皇后站在原地看著相攜往公主府去的父女倆,袖中的手捏緊,長長的指套刺得肉生疼,可是她卻好似根本感覺不到一般。
“錦陌妹妹!你沒事太好了!”喬若蘭激動的上前,眼中閃著盈光,一手捏了手絹擦眼角,一副喜極而泣的樣子。
錦妖淡淡的掃了她一眼就收回目光,扶著月徵往公主府里去。
還沒走出兩步天上就落下了細細的雨,后面的人立刻打了傘遮過來,錦妖嫌麻煩還是自己接過遮住她和月徵,見此動作,月徵的笑意更加深了。
錦妖扶著月徵跨入公主府,后面的人才趕緊跟上來,白離似乎不喜歡這場景,策馬轉頭一會兒就沒了影子。
剛剛走入公主府月徵就頓住了步子,錦妖自然也停了下來,看了眼月徵,然后順著他的目光看去,一眼就看見了迎面而來的云微。
依舊是青灰色衣衫,打了一把白色的油紙傘,他靜靜的站在雨中,仿佛從江南煙雨那水墨畫中走出來的謫仙公子,書生卷氣,不染浮華,縱然他身后奢華無比的金色雕花石屏也不能讓他染上絲毫俗氣,他就那么靜靜的立在那里,墨色的星眸淡淡的看著這方,若非風吹動了他的衣擺,怕是所有人都以為這是一幅畫。
“呵呵!陌兒啊,你看微之都出來接你了!”月徵笑道,握住錦妖的手微微用力往前,暗示她過去。
錦妖怎么不知道他的心思?不過她不想,她招惹那個男人都行,唯獨云微她譬如蛇蝎;如同聽不懂月徵的暗示一般,扶著他下了兩級臺階:“你身子不好別吹風,先進去歇著!”
月徵看一眼明明懂了卻裝作不懂的錦妖,又看看站在那里充當空氣的云微,心中嘆口氣,當初陌兒紈绔不化,唯有一個云微能讓她定下來,卻也讓她更瘋狂,他那時極力阻止,可是終究坳不過她,沒想到成親之后她真的定下來,整個人如同脫胎換骨,可是卻仿佛連同對云微心也換了,如今云微終于愿意走出一步,倒是她又將云微視如路人,讓他都一頭霧水。
罷了罷了!年輕人的事他不管了,由他們去吧!
一群人跟隨了月徵的步子去了正廳,宮人侍衛頃刻將這院子占滿。
云微在原地站了片刻,沒有說話也沒有去前廳,自己打了傘往回走了。
“微之公子!”喬若蘭邁著碎布追了去,眼看就要沖到云微身邊,最后心中一緊,還是在離云微三步遠的地方站住,她知道云微不喜歡別人靠得太近,她自然不會傻得去犯他的禁忌。

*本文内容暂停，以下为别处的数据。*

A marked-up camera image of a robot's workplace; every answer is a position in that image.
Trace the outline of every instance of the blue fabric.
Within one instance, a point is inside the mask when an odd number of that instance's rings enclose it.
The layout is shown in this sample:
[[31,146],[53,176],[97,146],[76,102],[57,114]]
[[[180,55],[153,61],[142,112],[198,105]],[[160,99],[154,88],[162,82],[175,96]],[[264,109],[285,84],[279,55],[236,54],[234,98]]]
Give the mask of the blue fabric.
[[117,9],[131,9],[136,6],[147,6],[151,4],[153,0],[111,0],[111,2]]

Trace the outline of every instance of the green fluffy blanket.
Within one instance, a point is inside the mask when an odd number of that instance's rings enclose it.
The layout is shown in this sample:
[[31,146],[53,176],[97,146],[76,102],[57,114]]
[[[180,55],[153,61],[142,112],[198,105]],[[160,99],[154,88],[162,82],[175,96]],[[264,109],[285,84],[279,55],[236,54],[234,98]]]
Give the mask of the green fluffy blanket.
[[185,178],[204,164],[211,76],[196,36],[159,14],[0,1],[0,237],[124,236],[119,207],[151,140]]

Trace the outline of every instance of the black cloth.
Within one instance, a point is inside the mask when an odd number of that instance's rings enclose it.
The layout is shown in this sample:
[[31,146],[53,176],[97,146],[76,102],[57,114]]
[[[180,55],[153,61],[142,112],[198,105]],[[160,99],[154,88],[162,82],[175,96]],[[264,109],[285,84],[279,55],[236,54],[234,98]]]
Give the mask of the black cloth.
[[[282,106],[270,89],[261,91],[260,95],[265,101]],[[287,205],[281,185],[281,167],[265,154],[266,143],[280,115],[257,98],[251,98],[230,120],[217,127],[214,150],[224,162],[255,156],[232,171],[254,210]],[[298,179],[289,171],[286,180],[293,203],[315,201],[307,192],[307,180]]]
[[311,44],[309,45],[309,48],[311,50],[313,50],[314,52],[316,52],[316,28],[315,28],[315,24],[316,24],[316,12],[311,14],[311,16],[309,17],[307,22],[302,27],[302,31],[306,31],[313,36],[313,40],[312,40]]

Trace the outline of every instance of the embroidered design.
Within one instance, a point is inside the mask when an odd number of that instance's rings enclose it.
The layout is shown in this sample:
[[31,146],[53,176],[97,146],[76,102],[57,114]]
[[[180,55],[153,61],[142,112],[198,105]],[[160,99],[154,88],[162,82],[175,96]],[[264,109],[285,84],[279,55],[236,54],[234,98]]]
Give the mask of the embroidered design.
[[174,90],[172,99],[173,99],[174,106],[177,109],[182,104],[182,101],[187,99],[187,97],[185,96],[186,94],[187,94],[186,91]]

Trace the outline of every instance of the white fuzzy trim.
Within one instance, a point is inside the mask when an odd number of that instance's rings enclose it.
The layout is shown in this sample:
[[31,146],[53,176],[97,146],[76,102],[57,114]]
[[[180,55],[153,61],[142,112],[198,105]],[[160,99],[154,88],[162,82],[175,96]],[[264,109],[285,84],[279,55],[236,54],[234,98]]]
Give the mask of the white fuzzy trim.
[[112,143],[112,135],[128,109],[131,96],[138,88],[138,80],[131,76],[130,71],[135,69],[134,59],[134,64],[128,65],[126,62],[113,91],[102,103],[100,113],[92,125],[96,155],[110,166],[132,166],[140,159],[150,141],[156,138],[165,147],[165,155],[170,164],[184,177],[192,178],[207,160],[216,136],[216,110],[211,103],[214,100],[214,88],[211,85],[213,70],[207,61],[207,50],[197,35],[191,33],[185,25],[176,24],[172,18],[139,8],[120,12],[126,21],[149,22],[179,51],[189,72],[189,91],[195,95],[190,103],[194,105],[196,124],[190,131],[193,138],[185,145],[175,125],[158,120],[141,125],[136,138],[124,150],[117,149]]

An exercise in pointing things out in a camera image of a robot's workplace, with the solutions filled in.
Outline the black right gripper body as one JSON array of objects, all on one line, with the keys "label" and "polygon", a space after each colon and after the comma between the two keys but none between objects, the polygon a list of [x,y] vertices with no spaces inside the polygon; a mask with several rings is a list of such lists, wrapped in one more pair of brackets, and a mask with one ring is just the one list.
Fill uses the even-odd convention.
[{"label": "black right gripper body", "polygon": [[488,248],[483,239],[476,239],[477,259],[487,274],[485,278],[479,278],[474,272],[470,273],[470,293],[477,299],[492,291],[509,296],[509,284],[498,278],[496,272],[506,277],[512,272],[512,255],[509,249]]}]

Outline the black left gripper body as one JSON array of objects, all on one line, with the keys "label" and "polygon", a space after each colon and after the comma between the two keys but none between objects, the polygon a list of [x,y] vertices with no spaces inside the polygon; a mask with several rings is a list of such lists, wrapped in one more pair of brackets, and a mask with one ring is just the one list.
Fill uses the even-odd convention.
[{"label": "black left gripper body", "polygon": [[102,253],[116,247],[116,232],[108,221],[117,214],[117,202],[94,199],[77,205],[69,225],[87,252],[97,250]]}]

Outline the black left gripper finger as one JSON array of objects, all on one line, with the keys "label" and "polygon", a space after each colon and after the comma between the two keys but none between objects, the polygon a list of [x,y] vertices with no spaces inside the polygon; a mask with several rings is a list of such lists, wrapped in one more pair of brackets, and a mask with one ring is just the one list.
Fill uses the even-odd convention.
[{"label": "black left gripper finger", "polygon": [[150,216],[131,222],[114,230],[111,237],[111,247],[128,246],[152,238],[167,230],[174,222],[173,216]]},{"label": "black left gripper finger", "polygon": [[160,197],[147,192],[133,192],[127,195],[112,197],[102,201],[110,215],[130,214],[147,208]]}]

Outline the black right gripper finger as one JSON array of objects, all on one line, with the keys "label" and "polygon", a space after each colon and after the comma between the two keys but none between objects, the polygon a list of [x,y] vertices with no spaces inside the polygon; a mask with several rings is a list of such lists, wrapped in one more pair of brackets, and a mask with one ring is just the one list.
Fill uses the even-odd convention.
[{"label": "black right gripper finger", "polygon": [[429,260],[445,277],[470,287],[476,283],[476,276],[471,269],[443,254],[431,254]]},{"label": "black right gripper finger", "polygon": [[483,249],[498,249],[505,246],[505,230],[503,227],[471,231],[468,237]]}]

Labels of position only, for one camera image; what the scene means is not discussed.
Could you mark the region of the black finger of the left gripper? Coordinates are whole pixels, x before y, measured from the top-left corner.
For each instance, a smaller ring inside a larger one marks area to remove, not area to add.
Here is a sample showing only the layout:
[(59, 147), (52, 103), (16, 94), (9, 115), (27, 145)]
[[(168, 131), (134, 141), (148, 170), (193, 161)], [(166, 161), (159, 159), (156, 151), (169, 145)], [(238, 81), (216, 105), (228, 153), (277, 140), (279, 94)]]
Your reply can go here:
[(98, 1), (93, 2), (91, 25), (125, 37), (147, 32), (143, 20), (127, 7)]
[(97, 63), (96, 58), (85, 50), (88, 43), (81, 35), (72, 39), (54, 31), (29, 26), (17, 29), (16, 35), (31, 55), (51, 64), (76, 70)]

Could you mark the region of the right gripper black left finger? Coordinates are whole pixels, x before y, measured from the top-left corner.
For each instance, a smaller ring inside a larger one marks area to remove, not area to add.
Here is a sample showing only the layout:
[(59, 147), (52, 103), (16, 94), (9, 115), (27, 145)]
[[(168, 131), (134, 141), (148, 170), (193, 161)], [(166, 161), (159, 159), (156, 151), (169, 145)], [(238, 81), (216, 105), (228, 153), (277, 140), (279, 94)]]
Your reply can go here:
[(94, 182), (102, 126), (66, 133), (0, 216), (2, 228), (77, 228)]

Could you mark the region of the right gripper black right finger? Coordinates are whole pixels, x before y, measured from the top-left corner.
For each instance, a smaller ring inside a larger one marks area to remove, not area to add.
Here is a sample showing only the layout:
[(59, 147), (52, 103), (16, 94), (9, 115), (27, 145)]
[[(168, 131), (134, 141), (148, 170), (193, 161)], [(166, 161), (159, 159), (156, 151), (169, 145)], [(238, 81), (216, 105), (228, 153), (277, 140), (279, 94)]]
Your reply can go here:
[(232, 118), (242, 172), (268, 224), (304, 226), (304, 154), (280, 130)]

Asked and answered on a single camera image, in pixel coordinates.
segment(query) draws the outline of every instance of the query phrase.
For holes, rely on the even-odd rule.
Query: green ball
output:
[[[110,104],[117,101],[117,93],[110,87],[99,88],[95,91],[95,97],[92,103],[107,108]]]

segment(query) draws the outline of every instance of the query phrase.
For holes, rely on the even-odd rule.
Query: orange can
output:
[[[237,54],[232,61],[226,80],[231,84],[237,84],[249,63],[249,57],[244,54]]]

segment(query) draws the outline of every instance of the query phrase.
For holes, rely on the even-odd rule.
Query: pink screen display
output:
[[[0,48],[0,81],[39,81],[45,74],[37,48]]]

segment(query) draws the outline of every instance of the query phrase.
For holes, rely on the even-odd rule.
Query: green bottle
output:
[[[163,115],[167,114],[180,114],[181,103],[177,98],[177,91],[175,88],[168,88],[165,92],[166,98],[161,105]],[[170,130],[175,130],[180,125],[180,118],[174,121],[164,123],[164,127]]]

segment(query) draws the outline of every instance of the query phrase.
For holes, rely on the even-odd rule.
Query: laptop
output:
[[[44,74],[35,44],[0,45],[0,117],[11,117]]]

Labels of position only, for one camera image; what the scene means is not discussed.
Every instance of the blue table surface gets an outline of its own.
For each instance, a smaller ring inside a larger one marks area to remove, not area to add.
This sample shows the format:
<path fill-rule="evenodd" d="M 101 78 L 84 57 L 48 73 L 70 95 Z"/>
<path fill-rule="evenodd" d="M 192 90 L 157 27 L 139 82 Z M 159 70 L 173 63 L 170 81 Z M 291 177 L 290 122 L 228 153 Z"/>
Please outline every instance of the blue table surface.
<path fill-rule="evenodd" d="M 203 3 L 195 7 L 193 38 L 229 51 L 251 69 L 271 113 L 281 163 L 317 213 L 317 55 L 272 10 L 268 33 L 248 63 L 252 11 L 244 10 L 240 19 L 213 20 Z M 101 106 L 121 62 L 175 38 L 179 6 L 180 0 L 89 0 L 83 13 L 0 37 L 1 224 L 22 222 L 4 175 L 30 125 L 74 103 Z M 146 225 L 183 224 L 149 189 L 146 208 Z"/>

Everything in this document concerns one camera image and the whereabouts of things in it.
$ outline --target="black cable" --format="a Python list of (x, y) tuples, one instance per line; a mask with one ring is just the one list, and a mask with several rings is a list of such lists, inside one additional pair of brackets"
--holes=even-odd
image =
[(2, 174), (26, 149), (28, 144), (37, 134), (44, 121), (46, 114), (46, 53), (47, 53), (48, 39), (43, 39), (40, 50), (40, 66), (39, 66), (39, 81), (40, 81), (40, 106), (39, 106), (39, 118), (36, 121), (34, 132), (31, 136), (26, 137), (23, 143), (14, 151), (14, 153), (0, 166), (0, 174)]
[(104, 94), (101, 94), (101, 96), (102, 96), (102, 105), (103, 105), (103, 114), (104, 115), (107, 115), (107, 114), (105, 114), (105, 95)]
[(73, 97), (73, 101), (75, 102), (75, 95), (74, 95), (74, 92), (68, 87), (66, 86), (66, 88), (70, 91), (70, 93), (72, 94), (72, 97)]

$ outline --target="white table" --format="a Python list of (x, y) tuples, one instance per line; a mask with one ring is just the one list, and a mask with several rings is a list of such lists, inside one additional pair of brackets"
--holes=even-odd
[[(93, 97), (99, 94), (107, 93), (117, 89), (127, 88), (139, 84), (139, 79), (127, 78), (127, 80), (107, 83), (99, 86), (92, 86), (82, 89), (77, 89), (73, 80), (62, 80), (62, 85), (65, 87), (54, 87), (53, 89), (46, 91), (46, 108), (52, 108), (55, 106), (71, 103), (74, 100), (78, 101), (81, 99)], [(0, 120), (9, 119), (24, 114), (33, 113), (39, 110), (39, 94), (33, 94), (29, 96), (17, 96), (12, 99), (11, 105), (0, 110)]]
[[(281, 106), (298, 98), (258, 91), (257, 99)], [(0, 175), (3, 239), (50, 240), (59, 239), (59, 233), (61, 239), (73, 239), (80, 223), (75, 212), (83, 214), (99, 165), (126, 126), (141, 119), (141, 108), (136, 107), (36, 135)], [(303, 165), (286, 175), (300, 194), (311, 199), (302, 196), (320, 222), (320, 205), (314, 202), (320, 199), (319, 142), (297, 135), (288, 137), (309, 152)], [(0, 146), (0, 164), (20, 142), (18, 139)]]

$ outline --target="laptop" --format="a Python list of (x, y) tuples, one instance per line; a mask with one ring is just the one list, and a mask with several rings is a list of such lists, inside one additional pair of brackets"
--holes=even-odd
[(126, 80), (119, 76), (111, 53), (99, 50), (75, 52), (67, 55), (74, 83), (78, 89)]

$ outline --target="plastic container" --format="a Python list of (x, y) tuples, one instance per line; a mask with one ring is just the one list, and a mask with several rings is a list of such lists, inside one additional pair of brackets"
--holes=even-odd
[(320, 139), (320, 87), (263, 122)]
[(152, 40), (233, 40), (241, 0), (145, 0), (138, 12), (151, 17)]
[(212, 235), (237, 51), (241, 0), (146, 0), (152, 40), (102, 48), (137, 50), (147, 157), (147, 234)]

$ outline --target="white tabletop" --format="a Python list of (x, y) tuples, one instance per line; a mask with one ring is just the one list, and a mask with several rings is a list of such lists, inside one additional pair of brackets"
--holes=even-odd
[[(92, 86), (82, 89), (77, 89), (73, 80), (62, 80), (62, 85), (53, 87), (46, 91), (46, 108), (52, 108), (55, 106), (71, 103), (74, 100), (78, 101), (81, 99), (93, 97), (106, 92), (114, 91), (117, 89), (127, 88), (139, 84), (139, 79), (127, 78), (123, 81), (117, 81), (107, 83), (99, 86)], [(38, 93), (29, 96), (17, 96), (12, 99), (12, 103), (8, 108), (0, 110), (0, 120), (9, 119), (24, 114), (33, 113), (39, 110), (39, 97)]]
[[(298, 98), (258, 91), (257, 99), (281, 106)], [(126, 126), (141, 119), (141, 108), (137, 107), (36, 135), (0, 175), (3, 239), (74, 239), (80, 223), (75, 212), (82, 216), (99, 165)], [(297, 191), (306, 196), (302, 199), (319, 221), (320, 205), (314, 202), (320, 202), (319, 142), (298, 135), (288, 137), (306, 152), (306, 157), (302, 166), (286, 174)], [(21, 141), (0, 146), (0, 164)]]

“郡主有事?”云微頓住步子有禮的問道,雖然禮貌,可那語氣卻疏離清冷,偏偏就是這樣也讓人生不起氣。
喬若蘭笑笑道:“公主回來了,你不去看看她?”
“不必!”
干脆果斷的回答,不帶一絲感情,喬若蘭心中歡喜不已,但是臉上卻做出一種擔憂的表情:“公主沒事若蘭也很開心,她失蹤了十天安然無恙的回來,真是可喜可賀,可是……可是她剛剛回來的時候跟著一個年輕俊美的男子一起,若蘭擔心……公主畢竟已經成了親,無故失蹤又與陌生男子在一起,怕是對公主的名聲不好!”
“郡主說的陌生男子,莫非是白某?”喬若蘭話音剛落一道略帶嘲諷的聲音響起。